◆ RAW DATA ◆

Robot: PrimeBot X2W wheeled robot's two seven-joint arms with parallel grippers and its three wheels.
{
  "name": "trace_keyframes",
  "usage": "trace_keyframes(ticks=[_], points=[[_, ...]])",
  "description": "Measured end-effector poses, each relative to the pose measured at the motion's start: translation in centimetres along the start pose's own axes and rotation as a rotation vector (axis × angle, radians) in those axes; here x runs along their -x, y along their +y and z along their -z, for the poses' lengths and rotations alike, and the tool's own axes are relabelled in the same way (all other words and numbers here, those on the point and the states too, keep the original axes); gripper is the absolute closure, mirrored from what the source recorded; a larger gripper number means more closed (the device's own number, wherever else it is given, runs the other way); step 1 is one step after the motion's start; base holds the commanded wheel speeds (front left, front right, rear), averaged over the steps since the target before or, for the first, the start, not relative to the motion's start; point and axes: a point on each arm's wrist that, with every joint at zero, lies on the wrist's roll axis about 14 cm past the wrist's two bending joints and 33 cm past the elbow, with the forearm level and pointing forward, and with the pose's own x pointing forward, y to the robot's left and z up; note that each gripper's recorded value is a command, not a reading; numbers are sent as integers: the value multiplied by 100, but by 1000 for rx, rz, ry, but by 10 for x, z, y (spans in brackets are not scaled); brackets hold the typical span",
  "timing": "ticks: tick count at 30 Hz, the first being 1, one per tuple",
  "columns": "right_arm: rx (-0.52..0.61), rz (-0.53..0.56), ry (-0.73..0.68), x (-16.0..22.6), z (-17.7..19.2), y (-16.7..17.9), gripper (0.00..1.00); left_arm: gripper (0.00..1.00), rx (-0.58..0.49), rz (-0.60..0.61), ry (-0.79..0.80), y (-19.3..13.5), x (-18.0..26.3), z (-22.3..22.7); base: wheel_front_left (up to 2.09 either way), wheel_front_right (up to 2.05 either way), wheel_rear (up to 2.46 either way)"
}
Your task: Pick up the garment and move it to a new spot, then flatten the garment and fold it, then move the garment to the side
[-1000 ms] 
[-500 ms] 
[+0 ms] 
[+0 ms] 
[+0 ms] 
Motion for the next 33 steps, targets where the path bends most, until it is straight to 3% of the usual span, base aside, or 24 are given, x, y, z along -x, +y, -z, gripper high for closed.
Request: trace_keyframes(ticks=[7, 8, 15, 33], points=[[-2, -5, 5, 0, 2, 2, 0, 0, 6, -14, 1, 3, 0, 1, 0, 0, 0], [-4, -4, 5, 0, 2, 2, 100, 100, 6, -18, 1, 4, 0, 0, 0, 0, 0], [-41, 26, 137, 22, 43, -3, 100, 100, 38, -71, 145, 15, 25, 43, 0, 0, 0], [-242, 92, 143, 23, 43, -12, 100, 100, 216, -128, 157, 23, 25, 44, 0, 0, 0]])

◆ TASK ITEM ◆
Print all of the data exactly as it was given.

◆ EXERCISE RESULT ◆
Robot: PrimeBot X2W wheeled robot's two seven-joint arms with parallel grippers and its three wheels.
{
  "name": "trace_keyframes",
  "usage": "trace_keyframes(ticks=[_], points=[[_, ...]])",
  "description": "Measured end-effector poses, each relative to the pose measured at the motion's start: translation in centimetres along the start pose's own axes and rotation as a rotation vector (axis × angle, radians) in those axes; here x runs along their -x, y along their +y and z along their -z, for the poses' lengths and rotations alike, and the tool's own axes are relabelled in the same way (all other words and numbers here, those on the point and the states too, keep the original axes); gripper is the absolute closure, mirrored from what the source recorded; a larger gripper number means more closed (the device's own number, wherever else it is given, runs the other way); step 1 is one step after the motion's start; base holds the commanded wheel speeds (front left, front right, rear), averaged over the steps since the target before or, for the first, the start, not relative to the motion's start; point and axes: a point on each arm's wrist that, with every joint at zero, lies on the wrist's roll axis about 14 cm past the wrist's two bending joints and 33 cm past the elbow, with the forearm level and pointing forward, and with the pose's own x pointing forward, y to the robot's left and z up; note that each gripper's recorded value is a command, not a reading; numbers are sent as integers: the value multiplied by 100, but by 1000 for rx, rz, ry, but by 10 for x, z, y (spans in brackets are not scaled); brackets hold the typical span",
  "timing": "ticks: tick count at 30 Hz, the first being 1, one per tuple",
  "columns": "right_arm: rx (-0.52..0.61), rz (-0.53..0.56), ry (-0.73..0.68), x (-16.0..22.6), z (-17.7..19.2), y (-16.7..17.9), gripper (0.00..1.00); left_arm: gripper (0.00..1.00), rx (-0.58..0.49), rz (-0.60..0.61), ry (-0.79..0.80), y (-19.3..13.5), x (-18.0..26.3), z (-22.3..22.7); base: wheel_front_left (up to 2.09 either way), wheel_front_right (up to 2.05 either way), wheel_rear (up to 2.46 either way)"
}
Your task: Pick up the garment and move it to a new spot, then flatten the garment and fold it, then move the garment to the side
[-1000 ms] 
[-500 ms] 
[+0 ms] 
[+0 ms] 
[+0 ms] 
Motion for the next 33 steps, targets where the path bends most, until it is straight to 3% of the usual span, base aside, or 24 are given, x, y, z along -x, +y, -z, gripper high for closed.
Request: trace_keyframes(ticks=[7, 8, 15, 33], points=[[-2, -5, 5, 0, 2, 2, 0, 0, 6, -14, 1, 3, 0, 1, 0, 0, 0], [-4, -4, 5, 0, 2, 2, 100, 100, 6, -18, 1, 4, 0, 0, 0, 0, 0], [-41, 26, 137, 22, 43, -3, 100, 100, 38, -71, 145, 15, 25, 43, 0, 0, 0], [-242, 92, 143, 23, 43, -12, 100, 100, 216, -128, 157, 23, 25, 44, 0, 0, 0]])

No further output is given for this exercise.